12. En troisième et dernier lieu, les moyens tirés de l'atteinte disproportionnée au droit au respect de la vie privée et familiale du requérant, en méconnaissance des stipulations de l'article 8 de la convention européenne de sauvegarde des droits de l'homme et des libertés fondamentales et de l'erreur manifeste d'appréciation qui entacheraient la décision portant obligation de quitter le territoire français doivent être écartés pour les mêmes motifs que ceux développés au point 9 du présent jugement.

En ce qui concerne la décision portant fixation du pays de renvoi :

13. Il résulte de ce qui précède que le requérant n'est pas fondé à se prévaloir de l'illégalité des décisions portant refus de renouvellement de son droit au séjour et obligation de quitter le territoire français à l'encontre de la décision fixant le pays de destination.
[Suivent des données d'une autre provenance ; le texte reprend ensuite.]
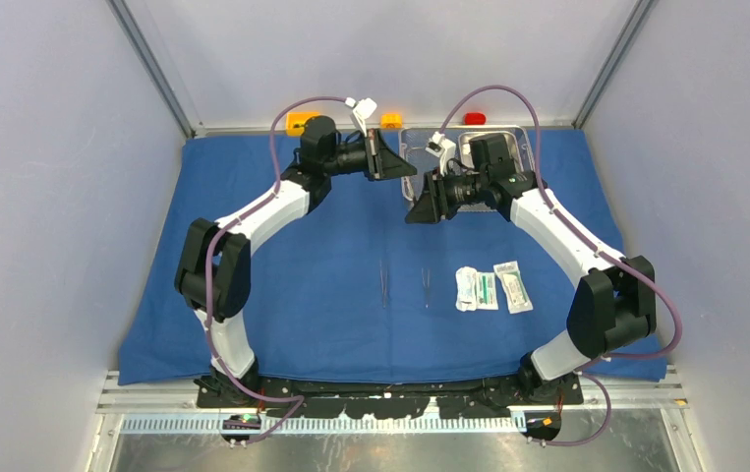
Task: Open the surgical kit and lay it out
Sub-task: Place the medical item in the surgical kit.
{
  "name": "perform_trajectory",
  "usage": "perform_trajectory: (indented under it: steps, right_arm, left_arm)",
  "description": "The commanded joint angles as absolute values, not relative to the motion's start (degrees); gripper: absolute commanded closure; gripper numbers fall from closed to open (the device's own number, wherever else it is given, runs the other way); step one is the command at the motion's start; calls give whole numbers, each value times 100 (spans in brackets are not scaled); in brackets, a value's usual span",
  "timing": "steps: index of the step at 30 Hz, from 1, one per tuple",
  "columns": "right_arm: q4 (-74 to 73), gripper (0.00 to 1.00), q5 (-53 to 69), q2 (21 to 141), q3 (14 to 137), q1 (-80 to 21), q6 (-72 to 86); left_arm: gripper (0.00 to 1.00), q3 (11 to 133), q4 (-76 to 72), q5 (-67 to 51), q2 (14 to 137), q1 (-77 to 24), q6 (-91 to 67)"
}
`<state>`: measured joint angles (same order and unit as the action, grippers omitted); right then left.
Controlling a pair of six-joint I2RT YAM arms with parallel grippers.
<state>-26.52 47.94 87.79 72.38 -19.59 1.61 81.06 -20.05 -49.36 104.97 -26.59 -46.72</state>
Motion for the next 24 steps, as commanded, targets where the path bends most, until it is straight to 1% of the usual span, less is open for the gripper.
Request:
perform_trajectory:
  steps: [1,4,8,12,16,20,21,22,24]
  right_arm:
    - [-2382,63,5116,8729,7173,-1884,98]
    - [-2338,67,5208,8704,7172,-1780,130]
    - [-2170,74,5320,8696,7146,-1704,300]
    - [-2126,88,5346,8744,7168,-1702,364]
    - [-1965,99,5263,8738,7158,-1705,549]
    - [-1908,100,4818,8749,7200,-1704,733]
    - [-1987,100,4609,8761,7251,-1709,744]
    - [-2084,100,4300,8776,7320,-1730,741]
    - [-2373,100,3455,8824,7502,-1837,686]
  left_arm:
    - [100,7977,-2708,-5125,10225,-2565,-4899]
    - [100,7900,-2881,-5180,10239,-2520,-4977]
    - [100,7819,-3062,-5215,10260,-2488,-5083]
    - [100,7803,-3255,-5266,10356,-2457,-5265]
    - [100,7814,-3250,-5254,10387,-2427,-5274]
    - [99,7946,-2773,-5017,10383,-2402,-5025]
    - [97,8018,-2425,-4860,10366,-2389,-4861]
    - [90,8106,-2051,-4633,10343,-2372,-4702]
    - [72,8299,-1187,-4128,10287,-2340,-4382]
14. Il résulte de tout ce qui précède que M. C n'est pas fondé à demander l'annulation de l'arrêté du 18 août 2022.

Sur les conclusions à fin d'injonction et d'astreinte :

15. Le présent jugement rejetant les conclusions à fin d'annulation, les conclusions relatives à l'injonction sous astreinte ne peuvent qu'être également rejetées.

Sur les frais liés au litige :

16. Les dispositions de l'article L. 761-1 du code de justice administrative font en tout état de cause obstacle à ce que l'Etat, qui n'a pas la qualité de partie perdante, verse au conseil du requérant la somme réclamée au titre des frais exposés et non compris dans les dépens.

D E C I D E :

Article 1er : La requête de M. C est rejetée.

Article 2 : Le présent jugement sera notifié à M.Ee C, à Me Masarotto et au préfet du Tarn.

Délibéré après l'audience du 4 juillet 2023, à laquelle siégeaient :

M. Truilhé, président,

M. Déderen, premier conseiller,

M. Zabka, conseiller.

Rendu public par mise à disposition au greffe le 18 juillet 2023.

Le président-rapporteur,

J-C. TRUILHÉ

L'assesseur le plus ancien,

G. DÉDEREN

La greffière,

M. B

La République mande et ordonne au préfet du Tarn, en ce qui le concerne et à tous commissaires de justice à ce requis, en ce qui concerne les voies de droit commun contre les parties privées de pourvoir à l'exécution de la présente décision.